The Indian Health Care Improvement Act is the culmination of many years of work. The legislation has been introduced several times, but it was under Senator Doran’S leadership that the bill finally passed the Senate.

While the legislation creates new programs to prevent teenage suicides, domestic violence and sexual abuse and enhances and expands current diabetes screening efforts, Doran said more funding is needed so these programs can make a difference in these communities.

“For years, funding has fallen far below what is required, and to make true progress, the Indian Health Care system must be fully funded. It’S scandalous when our federal government spends almost twice as much per person for health care for federal prisoners as we do for First Americans,” Doran concluded.

The legislation will now be considered by the House of Representatives.

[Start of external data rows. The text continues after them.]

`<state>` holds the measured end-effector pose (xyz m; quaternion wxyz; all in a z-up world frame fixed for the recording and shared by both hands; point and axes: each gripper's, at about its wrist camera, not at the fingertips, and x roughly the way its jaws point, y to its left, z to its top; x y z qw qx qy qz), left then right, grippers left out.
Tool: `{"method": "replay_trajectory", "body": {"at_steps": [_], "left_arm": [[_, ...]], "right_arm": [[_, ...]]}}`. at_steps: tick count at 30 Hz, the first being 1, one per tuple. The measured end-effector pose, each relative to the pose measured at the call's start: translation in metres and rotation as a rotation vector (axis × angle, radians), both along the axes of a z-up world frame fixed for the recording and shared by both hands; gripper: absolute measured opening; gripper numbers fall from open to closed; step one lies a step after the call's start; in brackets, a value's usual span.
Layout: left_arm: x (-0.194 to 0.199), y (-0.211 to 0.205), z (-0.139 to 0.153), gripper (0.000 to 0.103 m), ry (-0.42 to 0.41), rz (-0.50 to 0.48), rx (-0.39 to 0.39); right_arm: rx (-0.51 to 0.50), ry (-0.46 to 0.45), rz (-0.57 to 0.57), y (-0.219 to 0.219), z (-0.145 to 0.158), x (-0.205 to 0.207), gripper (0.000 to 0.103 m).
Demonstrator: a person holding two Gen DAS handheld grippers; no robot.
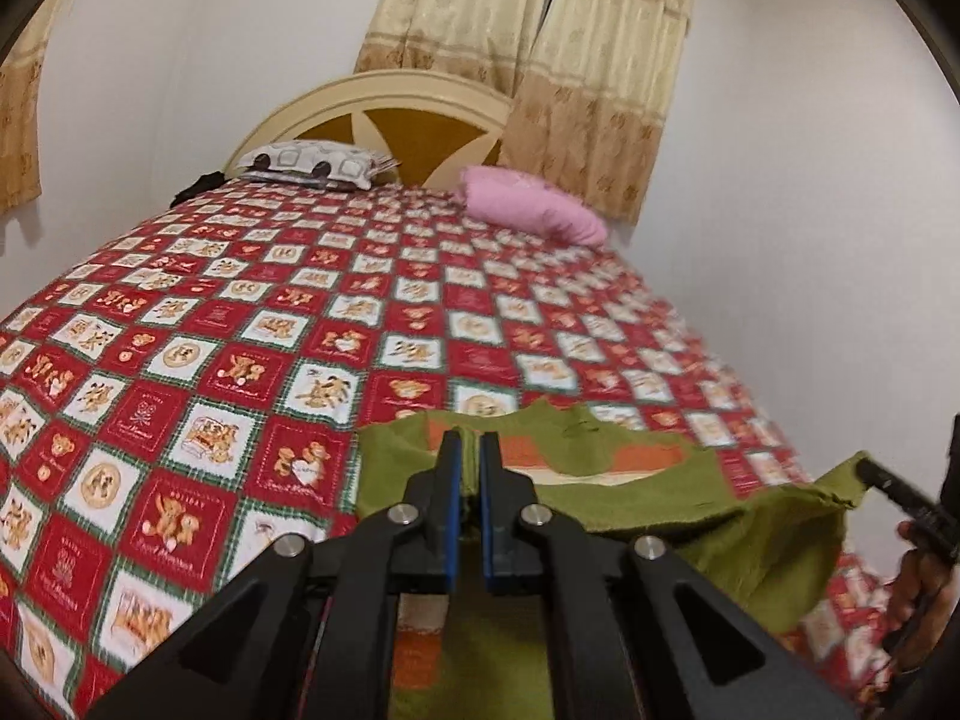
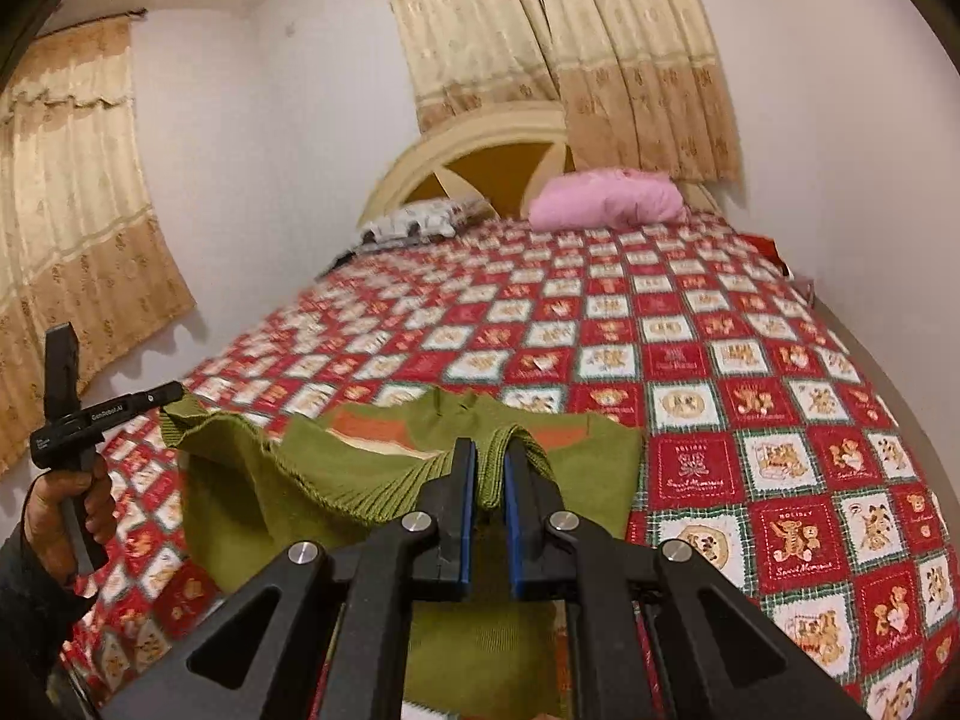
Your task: Fold small clothes
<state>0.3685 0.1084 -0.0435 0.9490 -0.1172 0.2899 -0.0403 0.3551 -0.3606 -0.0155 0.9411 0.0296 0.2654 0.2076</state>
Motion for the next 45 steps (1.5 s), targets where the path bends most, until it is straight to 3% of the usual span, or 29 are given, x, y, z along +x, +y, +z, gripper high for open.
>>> {"method": "replay_trajectory", "body": {"at_steps": [4, 8, 11, 13, 15, 16, 21, 23, 26, 28, 29, 30, 31, 35, 39, 45], "left_arm": [[0.041, -0.003, -0.038, 0.005, 0.097, 0.031, 0.043], [0.071, 0.0, -0.072, 0.006, 0.198, 0.05, 0.033], [0.082, -0.001, -0.083, 0.015, 0.231, 0.07, 0.065], [0.074, 0.003, -0.08, 0.025, 0.223, 0.072, 0.052], [0.061, 0.008, -0.074, 0.055, 0.204, 0.054, 0.038], [0.054, 0.011, -0.071, 0.062, 0.19, 0.054, 0.049], [0.047, 0.01, -0.062, 0.082, 0.16, -0.013, 0.102], [0.054, -0.001, -0.066, 0.083, 0.182, -0.054, 0.175], [0.068, -0.015, -0.078, 0.082, 0.222, -0.098, 0.265], [0.078, -0.021, -0.086, 0.067, 0.242, -0.112, 0.284], [0.08, -0.021, -0.089, 0.045, 0.253, -0.127, 0.28], [0.084, -0.023, -0.092, 0.016, 0.273, -0.148, 0.272], [0.087, -0.024, -0.095, 0.006, 0.293, -0.161, 0.268], [0.077, -0.022, -0.089, 0.005, 0.261, -0.16, 0.266], [0.069, -0.01, -0.067, 0.005, 0.189, -0.119, 0.242], [0.087, -0.006, -0.051, 0.005, 0.143, -0.08, 0.241]], "right_arm": [[-0.008, 0.101, -0.011, 0.003, -0.028, 0.046, 0.008], [-0.044, 0.203, -0.021, 0.008, -0.066, 0.094, 0.008], [-0.019, 0.294, -0.033, 0.004, -0.094, 0.133, 0.019], [-0.025, 0.311, -0.123, -0.009, -0.102, 0.149, 0.066], [0.056, 0.303, -0.118, -0.022, -0.102, 0.148, 0.067], [0.068, 0.303, -0.114, -0.027, -0.102, 0.146, 0.067], [-0.023, 0.293, -0.097, -0.029, -0.107, 0.137, 0.066], [-0.049, 0.304, -0.072, -0.024, -0.109, 0.138, 0.065], [-0.122, 0.301, -0.017, -0.007, -0.109, 0.144, 0.065], [-0.198, 0.333, 0.009, 0.006, -0.116, 0.152, 0.062], [-0.23, 0.354, 0.012, 0.01, -0.121, 0.155, 0.056], [-0.29, 0.377, 0.012, 0.017, -0.13, 0.159, 0.028], [-0.315, 0.379, 0.013, 0.019, -0.133, 0.159, 0.009], [-0.359, 0.282, 0.031, 0.026, -0.125, 0.141, 0.006], [-0.339, 0.168, 0.033, 0.024, -0.096, 0.125, 0.006], [-0.304, 0.09, -0.007, 0.023, -0.071, 0.134, 0.005]]}}
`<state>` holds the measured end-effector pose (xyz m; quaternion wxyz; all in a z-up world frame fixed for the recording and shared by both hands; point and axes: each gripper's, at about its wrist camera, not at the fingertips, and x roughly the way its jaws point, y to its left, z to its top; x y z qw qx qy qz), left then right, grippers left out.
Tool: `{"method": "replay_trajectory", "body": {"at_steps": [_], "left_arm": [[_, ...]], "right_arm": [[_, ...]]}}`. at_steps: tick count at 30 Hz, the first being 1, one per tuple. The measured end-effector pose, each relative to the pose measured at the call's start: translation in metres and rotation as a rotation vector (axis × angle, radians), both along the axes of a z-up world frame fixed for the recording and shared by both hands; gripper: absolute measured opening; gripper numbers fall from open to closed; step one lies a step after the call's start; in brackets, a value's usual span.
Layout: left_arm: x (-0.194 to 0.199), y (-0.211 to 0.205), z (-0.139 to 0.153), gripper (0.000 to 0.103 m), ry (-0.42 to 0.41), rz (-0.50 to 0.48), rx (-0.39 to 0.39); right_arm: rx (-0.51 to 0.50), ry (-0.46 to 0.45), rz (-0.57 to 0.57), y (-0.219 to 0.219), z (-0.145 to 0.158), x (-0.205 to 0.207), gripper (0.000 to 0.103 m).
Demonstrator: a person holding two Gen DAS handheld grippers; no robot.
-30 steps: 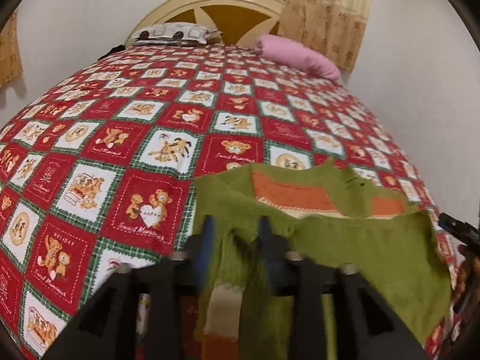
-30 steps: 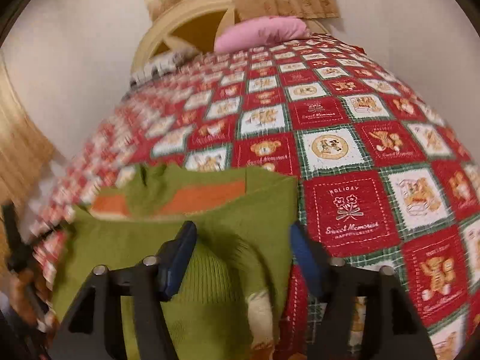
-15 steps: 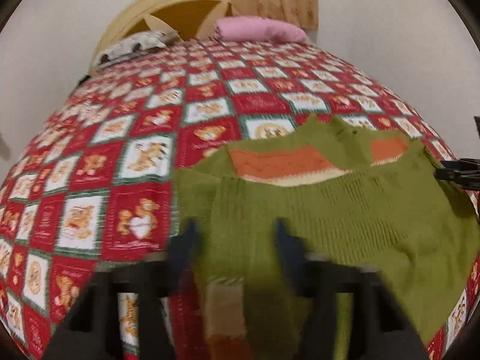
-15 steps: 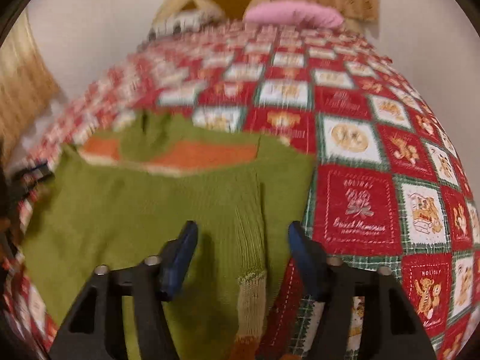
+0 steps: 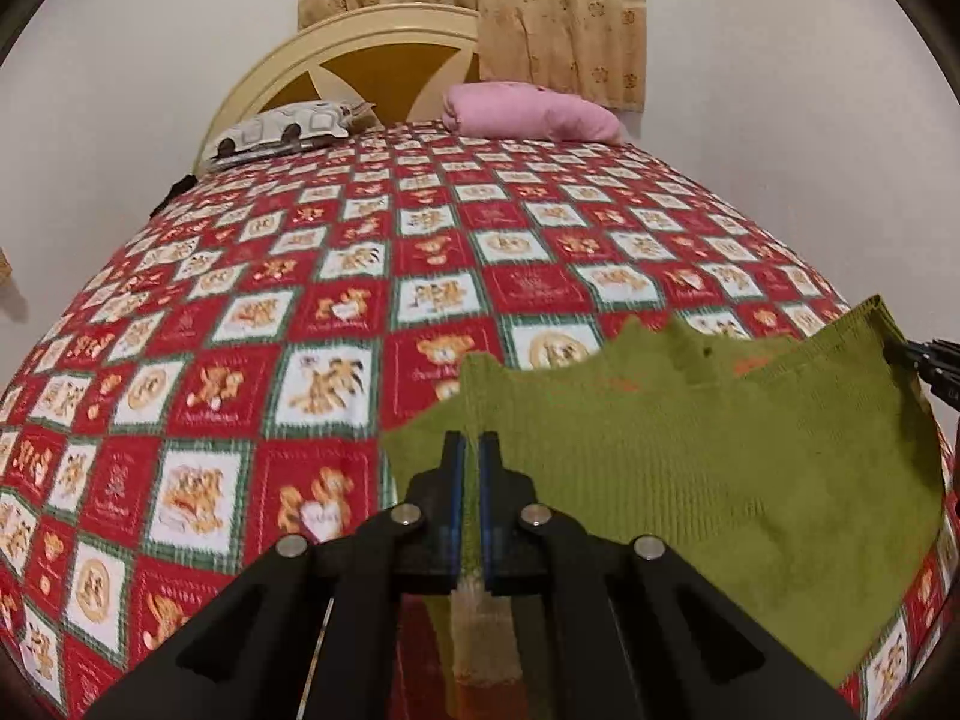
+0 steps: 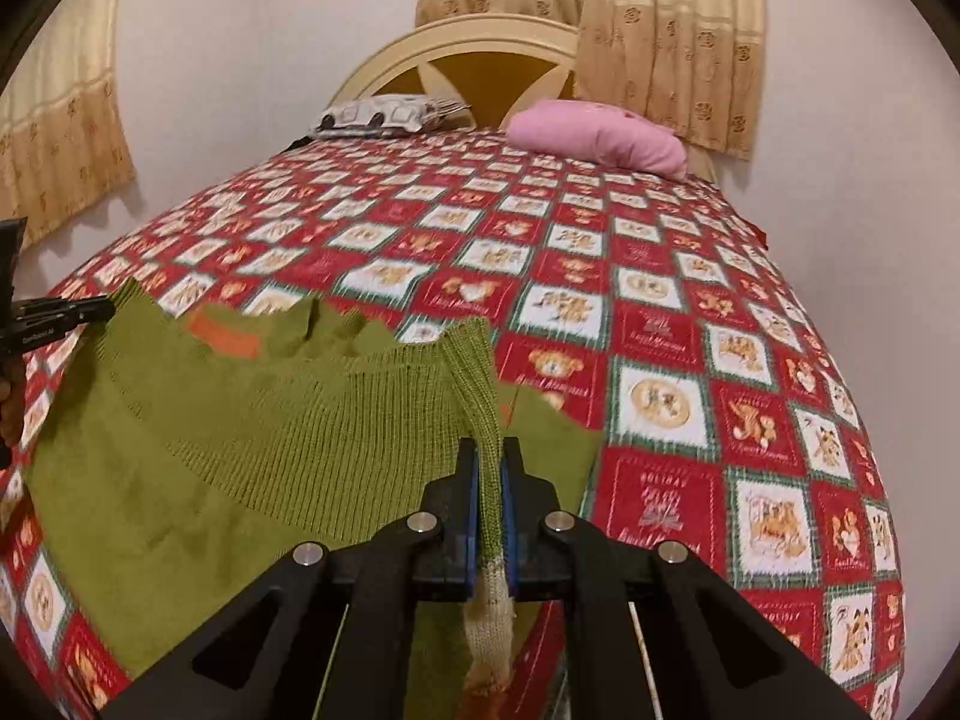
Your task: Fold small clothes
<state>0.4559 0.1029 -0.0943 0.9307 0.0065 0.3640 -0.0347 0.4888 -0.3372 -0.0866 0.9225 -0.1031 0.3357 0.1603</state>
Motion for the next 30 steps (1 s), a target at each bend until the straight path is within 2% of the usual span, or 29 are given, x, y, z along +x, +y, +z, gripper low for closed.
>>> {"method": "replay_trajectory", "body": {"at_steps": [5, 10, 13, 18, 24, 28, 30], "left_arm": [[0.031, 0.005, -0.02, 0.005, 0.046, 0.061, 0.001], [0.045, 0.001, -0.044, 0.005, 0.084, 0.084, 0.026], [0.045, 0.0, -0.042, 0.005, 0.077, 0.087, 0.014], [0.045, 0.0, -0.026, 0.005, 0.023, 0.083, 0.022], [0.057, -0.001, -0.028, 0.005, 0.028, 0.092, 0.02], [0.072, -0.001, -0.044, 0.005, 0.076, 0.111, 0.022], [0.073, -0.002, -0.052, 0.008, 0.099, 0.118, 0.031]], "right_arm": [[0.022, 0.031, -0.038, 0.001, -0.008, 0.025, 0.005], [-0.003, 0.077, -0.081, 0.0, -0.033, 0.045, 0.005], [0.007, 0.096, -0.097, -0.005, -0.043, 0.049, 0.005], [0.001, 0.071, -0.096, -0.004, -0.041, 0.05, 0.005], [0.015, 0.055, -0.123, -0.005, -0.037, 0.053, 0.005], [-0.005, 0.084, -0.155, -0.009, -0.049, 0.06, 0.005], [-0.004, 0.152, -0.143, -0.009, -0.063, 0.068, 0.005]]}}
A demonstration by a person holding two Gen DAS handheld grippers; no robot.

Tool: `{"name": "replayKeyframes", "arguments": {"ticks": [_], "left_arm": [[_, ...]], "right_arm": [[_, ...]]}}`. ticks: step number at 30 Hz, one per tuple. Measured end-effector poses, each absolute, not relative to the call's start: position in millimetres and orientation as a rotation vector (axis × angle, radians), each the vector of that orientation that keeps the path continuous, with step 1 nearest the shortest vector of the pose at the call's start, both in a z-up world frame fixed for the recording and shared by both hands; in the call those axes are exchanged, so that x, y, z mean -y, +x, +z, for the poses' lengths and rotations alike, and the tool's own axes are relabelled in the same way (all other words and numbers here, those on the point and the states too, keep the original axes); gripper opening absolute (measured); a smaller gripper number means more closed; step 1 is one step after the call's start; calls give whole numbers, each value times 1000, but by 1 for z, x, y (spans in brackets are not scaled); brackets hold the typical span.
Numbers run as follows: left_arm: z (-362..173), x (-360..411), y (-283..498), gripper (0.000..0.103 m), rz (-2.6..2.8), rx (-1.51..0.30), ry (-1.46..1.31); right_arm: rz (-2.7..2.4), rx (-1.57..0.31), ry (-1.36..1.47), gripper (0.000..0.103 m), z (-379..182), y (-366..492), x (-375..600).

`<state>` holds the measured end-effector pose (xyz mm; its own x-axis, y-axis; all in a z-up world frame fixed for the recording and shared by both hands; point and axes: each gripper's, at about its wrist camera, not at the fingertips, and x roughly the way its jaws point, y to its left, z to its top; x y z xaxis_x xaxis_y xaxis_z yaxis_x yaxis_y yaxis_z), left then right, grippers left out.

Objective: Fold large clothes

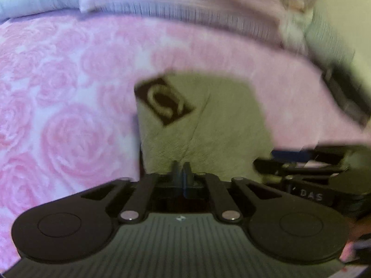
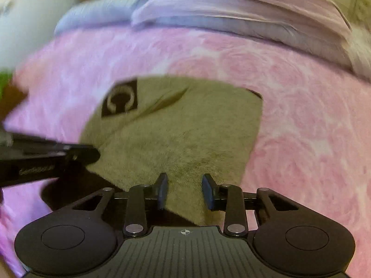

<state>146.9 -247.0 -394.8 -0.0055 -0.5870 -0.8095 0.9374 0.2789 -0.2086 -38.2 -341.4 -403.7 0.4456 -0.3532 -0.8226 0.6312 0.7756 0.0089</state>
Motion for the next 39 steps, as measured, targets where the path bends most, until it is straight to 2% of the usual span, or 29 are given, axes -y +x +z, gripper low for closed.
{"name": "replayKeyframes", "arguments": {"ticks": [2, 9, 11, 12, 14, 16, 18, 25, 32, 35, 37, 39], "left_arm": [[-404, 246, 145, 3, -1277, -934, 448], [-388, 252, 148, 3, -1198, -1009, 434], [-377, 253, 147, 3, -1160, -1031, 436], [-370, 255, 145, 3, -1140, -1039, 446], [-359, 254, 139, 8, -1107, -1062, 472], [-348, 253, 134, 24, -1086, -1088, 485], [-340, 251, 127, 34, -1052, -1116, 517], [-337, 233, 112, 34, -932, -1232, 557], [-333, 215, 101, 34, -863, -1264, 534], [-330, 203, 102, 38, -848, -1291, 432], [-333, 189, 106, 49, -824, -1326, 307], [-343, 173, 110, 51, -789, -1365, 153]], "right_arm": [[-621, -952, 260, 30, -411, -31, 334], [-588, -979, 423, 33, -393, -35, 359], [-605, -996, 459, 44, -379, -38, 364], [-618, -1013, 483, 53, -374, -41, 366], [-620, -1016, 539, 60, -365, -51, 368], [-606, -1033, 599, 64, -358, -60, 368], [-592, -1057, 647, 66, -355, -66, 366], [-570, -1161, 701, 66, -348, -78, 355], [-551, -1158, 694, 67, -344, -85, 351], [-542, -1127, 705, 67, -344, -93, 354], [-552, -1087, 736, 67, -346, -103, 361], [-561, -1029, 797, 67, -352, -116, 370]]}}
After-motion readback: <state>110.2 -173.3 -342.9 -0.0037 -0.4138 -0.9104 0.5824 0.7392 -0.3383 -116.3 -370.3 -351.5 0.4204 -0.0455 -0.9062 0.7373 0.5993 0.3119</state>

KEY PROVISIONS OF THE INDIAN HEALTH CARE IMPROVEMENT ACT OF 2008

  • Continues the program to increase recruitment and scholarship programs for Indian health professionals;
  • Expands current cancer screening programs for Native Americans;
  • Improves communicable and infectious disease monitoring;
  • Improves and expands the current diabetes screening including the treatment and control of the disease;
  • Expands the program to prevent domestic violence and sexual abuse among Native American communities;
  • Allows tribes to use maintenance funds for renovation, modernization, expansion or to construct a replacement facility, when it is not economically practical to repair a facility;
  • Directs the Secretary of Health and Human Services to fund urban Indian youth residential treatment centers to provide alcohol and substance abuse treatment services to urban Indian youth in a culturally competent residential setting;
  • Creates an Indian Youth Elemental Health Demonstration Project to address youth suicide prevention, intervention and treatment;
  • Establishes requirements for privacy protections so that the Indian Health Service and tribal health programs are in line with other health agencies and departments;
  • Encourages states to increase outreach to Indians residing on or near a reservation and help them to enroll in the CHIP and Medicaid programs.